CLARIAH / clariah-plus

This is the project planning repository for the CLARIAH-PLUS project. It groups all technical documents and discussions pertaining to CLARIAH-PLUS in a central place and should facilitate findability, transparency and project planning, for the project as a whole.
9 stars 6 forks source link

CLARIAH Federated Authentication and 'homeless' user registration #9

Open proycon opened 2 years ago

proycon commented 2 years ago

We already had a discussion of this in #5 , but I think we better continue this in a dedicated issue, also to clearly keep it on the radar as an important issue to solve for CLARIAH.

The problem is how to provide access to 'homeless' users in our federated authentication infrastructure, that is to say, users that do not have an account with any participating institute. Since we piggy-back on CLARIN's infrastructure currently, we inherit their solution which is that such users can register an account at https://user.clarin.eu/user/register .

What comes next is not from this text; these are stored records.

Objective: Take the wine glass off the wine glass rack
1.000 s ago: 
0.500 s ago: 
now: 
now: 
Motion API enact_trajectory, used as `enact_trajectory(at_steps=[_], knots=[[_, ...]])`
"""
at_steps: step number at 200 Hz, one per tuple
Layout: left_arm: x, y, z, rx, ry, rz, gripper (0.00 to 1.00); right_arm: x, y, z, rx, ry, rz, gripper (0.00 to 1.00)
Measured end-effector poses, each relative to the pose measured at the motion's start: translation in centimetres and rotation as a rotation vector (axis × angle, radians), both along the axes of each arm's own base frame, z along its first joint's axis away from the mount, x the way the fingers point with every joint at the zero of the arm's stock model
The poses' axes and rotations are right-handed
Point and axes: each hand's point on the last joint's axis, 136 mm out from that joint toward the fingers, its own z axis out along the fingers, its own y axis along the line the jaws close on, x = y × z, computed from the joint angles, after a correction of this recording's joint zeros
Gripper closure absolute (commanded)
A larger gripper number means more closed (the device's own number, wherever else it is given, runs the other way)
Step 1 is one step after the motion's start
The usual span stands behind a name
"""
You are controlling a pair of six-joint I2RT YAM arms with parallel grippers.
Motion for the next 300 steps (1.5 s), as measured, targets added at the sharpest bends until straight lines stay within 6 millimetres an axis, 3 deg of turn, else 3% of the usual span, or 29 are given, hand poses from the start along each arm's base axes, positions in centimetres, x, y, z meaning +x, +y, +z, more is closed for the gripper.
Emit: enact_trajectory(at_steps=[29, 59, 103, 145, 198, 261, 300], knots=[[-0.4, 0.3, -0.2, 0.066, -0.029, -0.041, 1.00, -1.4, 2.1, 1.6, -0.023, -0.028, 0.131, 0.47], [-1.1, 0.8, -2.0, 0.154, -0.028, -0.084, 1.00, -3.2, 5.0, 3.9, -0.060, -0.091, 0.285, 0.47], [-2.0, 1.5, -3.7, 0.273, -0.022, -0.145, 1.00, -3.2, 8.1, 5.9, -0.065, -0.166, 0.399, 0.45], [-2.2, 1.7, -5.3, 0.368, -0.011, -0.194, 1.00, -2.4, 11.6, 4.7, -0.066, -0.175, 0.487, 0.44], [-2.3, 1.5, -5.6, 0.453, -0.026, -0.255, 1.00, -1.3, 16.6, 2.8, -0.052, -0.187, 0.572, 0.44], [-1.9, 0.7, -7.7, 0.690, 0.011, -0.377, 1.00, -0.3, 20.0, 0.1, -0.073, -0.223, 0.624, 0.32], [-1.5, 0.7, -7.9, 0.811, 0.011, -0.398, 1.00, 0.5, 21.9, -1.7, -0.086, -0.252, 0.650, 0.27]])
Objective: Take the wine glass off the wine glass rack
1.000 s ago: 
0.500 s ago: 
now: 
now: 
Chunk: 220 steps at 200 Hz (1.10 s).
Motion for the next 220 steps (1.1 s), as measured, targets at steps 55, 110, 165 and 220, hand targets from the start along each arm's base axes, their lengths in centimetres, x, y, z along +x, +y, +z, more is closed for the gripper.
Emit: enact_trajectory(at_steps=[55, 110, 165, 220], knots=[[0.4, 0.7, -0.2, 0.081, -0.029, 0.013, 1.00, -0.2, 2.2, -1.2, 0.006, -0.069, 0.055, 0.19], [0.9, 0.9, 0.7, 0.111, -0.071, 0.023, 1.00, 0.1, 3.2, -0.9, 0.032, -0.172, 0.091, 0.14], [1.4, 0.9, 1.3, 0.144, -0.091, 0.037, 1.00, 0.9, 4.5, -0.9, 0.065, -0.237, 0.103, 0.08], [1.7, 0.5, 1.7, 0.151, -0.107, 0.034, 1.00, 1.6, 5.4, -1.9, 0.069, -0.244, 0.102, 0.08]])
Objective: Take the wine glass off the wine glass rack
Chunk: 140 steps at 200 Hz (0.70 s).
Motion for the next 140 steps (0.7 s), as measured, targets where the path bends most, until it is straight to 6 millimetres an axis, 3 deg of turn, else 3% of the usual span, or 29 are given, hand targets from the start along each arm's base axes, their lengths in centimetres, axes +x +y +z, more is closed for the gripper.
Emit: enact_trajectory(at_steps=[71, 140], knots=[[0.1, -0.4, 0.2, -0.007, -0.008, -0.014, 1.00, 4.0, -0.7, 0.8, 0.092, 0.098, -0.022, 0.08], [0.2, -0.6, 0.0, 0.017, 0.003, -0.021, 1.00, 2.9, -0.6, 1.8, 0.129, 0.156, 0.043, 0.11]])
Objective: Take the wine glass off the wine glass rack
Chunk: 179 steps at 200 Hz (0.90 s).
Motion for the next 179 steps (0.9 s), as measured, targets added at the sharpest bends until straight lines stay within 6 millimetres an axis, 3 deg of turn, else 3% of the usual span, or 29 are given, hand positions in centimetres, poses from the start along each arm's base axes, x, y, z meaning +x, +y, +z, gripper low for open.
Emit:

My criticism of that solution is that it requires a human-in-the-loop for account activation, so there is a delay that is often undesirable from a user perspective. For various non-sensitive services (such as the ones running in Nijmegen), immediate access after registration is desired (the user immediately gets a confirmation mail and can test the service). Of course, any sensitive service can simply not provide authorization to such 'homeless' users and only allow academic/verified ones.

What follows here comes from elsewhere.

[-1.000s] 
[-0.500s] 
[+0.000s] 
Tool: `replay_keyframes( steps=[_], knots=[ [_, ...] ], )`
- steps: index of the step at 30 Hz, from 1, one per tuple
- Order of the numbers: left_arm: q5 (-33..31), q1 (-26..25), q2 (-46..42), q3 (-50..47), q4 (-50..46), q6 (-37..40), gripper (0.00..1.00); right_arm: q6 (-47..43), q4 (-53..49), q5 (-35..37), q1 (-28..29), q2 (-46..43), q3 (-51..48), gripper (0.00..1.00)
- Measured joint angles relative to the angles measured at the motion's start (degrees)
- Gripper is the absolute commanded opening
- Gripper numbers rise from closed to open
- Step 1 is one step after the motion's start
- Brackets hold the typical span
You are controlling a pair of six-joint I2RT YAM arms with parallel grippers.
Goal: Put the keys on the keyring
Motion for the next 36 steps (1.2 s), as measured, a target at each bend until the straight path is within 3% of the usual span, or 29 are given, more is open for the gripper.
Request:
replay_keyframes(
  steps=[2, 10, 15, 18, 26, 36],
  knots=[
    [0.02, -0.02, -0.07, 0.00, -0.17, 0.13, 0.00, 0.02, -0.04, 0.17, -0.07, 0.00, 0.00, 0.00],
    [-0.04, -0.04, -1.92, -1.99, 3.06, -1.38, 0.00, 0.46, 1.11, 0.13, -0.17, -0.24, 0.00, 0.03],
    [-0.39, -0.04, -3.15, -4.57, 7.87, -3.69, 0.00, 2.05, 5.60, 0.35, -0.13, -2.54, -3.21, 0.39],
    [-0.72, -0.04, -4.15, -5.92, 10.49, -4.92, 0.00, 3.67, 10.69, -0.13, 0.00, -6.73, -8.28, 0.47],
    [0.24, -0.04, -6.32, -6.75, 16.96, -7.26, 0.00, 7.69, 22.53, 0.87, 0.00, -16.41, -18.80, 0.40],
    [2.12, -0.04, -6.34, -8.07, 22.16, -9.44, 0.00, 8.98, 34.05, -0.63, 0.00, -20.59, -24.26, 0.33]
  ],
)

@menzowindhouwer suggested we could propose this solution to CLARIN.eu . @roelandordelman expressed some concerns about 'turning this around' (but I think we may have a bit of miscommunication there?).

pautri commented 2 years ago

if there is a need for immediate access by non-academics or users outside the federation for some services, why not allow google/microsoft/yahoo as OpenID identity providers? I think there's still a benefit of having a "homeless" IdP with human-verified accounts, if only to prevent misuse. For our archive we also still have our own user registration (next to the CLARIN federation), which we do manually verify. Probably about a quarter of the user registrations are bogus accounts created by bots that manage to bypass the recaptcha.

proycon commented 2 years ago

Yes, indeed. 3rd party OpenID providers is indeed a possible solution, I have two concerns with that though:

1) I don't think we should rely on corporate big-tech players for identity management, from a privacy point of view. 2) It would require users to make an explicit choice for an identity provider (CLARIAH or some 3rd party provider), not a huge deal but it's an extra click.

Point 1 could be solved by running an own in-house non-federated identity provider, it's just that adds some extra complexity which I'd like to avoid if we make the CLARIAH/CLARIN infrastructure cater for all use cases.

proycon commented 2 years ago

Relevant remark by @menzowindhouwer:

naast de CLARIAH IdP kunnen we ook kijken of https://eduid.nl/ werkt ... en die heeft (misschien) geen manuele interventie ... wel checken of die dan wel overal bij kan ...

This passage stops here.